§ **Task objective**:
Go through the records and report each line holding the string "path".

[Items from a dataset]

■ ■ ■

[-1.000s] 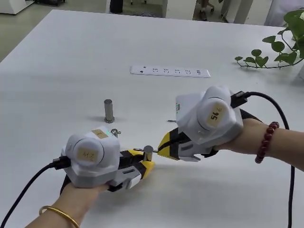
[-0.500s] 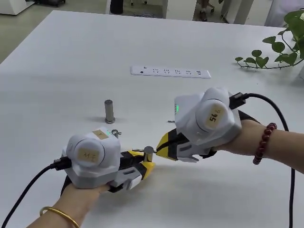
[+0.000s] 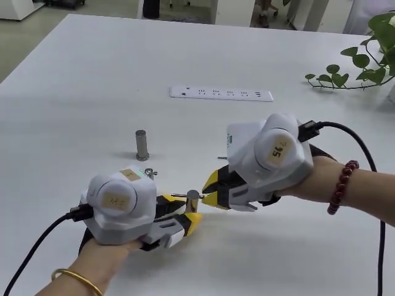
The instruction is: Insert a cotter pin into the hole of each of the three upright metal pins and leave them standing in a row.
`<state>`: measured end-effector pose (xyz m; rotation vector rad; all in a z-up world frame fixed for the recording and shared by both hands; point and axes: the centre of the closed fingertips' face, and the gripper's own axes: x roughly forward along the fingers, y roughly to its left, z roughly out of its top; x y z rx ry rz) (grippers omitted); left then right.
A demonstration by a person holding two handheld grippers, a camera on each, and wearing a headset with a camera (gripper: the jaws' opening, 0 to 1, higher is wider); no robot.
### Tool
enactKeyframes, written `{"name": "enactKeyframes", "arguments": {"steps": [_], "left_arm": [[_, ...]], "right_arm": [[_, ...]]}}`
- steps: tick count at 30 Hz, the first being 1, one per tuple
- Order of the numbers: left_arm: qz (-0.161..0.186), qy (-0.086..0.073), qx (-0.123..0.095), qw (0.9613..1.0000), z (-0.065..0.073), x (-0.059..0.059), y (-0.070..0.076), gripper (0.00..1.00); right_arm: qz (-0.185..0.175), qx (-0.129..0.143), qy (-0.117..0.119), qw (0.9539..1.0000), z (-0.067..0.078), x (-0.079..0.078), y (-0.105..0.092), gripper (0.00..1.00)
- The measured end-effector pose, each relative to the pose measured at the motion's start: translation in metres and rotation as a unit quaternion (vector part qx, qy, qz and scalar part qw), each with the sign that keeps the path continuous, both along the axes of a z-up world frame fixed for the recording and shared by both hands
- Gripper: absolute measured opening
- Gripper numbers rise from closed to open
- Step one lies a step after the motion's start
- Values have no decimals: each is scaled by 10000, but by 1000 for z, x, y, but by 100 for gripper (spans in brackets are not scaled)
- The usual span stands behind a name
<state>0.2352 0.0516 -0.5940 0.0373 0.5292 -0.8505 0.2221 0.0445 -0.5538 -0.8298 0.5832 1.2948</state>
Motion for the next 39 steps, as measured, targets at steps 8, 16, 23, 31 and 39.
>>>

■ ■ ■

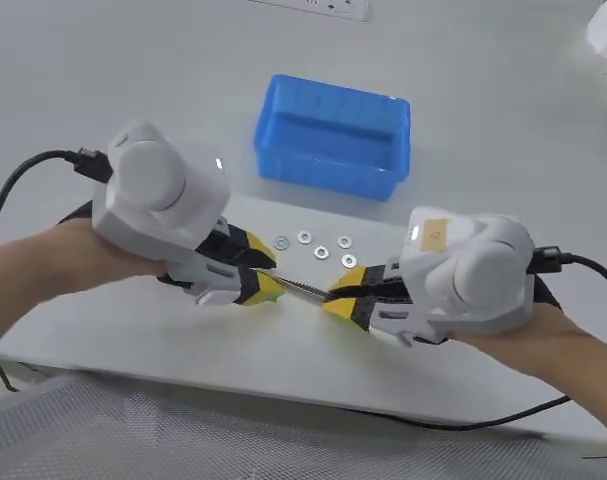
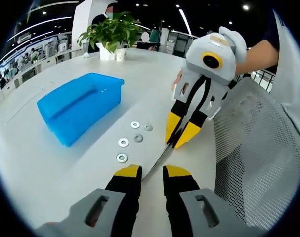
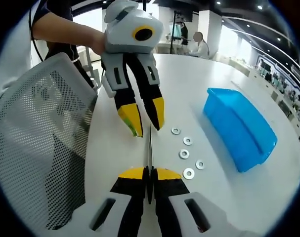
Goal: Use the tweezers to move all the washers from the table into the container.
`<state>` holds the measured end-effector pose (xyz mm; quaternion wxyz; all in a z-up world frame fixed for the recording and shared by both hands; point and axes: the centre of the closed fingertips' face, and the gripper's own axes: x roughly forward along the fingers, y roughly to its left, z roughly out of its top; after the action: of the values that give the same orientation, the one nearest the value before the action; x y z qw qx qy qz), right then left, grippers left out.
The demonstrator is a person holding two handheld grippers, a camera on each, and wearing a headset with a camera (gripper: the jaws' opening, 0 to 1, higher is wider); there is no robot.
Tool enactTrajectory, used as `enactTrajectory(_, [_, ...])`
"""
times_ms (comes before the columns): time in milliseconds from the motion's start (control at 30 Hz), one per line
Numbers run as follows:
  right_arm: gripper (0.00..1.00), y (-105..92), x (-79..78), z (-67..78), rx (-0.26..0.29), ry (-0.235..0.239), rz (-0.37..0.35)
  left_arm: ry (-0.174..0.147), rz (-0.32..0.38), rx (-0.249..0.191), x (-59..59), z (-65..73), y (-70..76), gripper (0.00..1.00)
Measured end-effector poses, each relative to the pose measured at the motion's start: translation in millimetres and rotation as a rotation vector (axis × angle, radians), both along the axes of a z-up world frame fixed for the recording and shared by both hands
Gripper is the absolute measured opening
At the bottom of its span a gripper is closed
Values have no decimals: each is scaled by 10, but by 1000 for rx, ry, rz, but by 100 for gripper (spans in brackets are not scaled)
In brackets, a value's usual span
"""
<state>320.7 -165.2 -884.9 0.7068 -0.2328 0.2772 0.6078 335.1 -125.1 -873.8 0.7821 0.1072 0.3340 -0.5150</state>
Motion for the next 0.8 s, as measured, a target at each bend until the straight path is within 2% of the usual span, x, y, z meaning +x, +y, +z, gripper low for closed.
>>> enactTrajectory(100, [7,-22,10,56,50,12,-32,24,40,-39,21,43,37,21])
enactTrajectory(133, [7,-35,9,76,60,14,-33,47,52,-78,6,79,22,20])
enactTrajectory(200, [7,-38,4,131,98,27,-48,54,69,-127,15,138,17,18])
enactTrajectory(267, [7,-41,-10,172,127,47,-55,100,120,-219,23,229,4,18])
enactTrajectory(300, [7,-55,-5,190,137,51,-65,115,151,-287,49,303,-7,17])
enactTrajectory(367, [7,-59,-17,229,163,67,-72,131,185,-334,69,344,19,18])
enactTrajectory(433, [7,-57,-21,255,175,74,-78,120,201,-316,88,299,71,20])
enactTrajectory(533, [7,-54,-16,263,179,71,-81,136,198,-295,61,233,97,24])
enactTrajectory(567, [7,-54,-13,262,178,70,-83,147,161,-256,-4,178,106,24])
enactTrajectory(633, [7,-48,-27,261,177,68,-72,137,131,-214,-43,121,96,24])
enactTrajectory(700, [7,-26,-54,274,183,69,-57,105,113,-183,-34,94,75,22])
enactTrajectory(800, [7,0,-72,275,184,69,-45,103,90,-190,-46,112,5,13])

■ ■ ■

§ **Answer to the problem**:
- The measured end-effector pose, each relative to the pose measured at the motion's start: translation in metres and rotation as a unit quaternion (vector part qx, qy, qz and scalar part qw), each with the sign that keeps the path continuous, both along the axes of a z-up world frame fixed for the recording and shared by both hands
Motion for the next 0.8 s, as measured, a target at each bend until the straight path is within 2% of the usual span, x, y, z meaning +x, +y, +z, gripper low for closed.

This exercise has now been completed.